In Hagen-Wehringhausen kam es am Montag zu einem Vorfall häuslicher Gewalt, bei dem ein 36-jähriger Mann angab, ein von der Polizei erteiltes Rückkehrverbot missachten zu wollen. Zuvor hatte seine Ehefrau nach einem Streit, der aus einer Nichtigkeit entstanden sein soll, den Notruf gewählt.
Die Frau berichtete, der Streit sei eskaliert und sie sei mehrfach geschlagen worden. Nachdem sie sich losreißen konnte, flüchtete sie auf den Balkon, um Hilfe zu rufen. Der Mann war zu diesem Zeitpunkt bereits aus der Wohnung gegangen.
Die Polizei kontaktierte den Mann telefonisch und informierte ihn über die erlassene Verfügung, die eine zweitägige räumliche Trennung festlegte. Der 36-Jährige ließ jedoch durchblicken, dass er sich nicht an das Verbot halten wolle.

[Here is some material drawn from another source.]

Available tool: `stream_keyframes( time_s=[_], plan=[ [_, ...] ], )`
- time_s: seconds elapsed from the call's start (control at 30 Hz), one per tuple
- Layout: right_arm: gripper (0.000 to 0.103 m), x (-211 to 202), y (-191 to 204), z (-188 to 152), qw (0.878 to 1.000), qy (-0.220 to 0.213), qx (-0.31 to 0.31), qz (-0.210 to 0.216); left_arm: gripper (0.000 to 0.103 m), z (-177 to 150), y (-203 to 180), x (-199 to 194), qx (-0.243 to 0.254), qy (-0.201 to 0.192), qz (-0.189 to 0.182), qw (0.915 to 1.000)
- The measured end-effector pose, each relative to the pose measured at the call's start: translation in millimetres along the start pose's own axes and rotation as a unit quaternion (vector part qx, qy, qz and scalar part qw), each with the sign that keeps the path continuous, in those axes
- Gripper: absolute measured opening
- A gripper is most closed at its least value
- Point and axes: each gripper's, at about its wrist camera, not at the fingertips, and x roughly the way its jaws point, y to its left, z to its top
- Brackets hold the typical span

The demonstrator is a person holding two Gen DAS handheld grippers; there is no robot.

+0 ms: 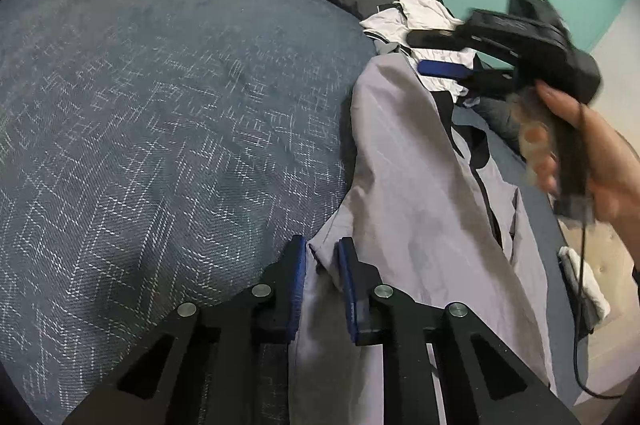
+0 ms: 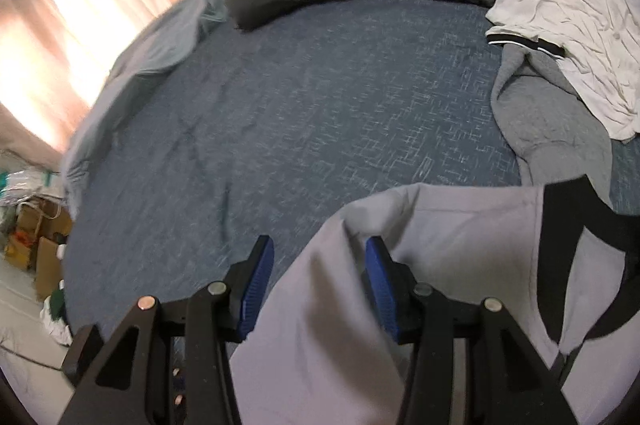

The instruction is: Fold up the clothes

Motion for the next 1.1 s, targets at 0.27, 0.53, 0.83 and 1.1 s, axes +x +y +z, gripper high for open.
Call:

Zudem wies er darauf hin, dass seine Frau seine Sicht der Dinge vor Gericht unterstützen würde. Trotz der Mahnungen der Beamten über mögliche rechtliche Konsequenzen, einschließlich eines Zwangsgeldes und einer potenziellen Ingewahrsamnahme, war der Mann uneinsichtig.
Gegen ihn wurde ein Strafverfahren wegen Körperverletzung und Bedrohung eingeleitet.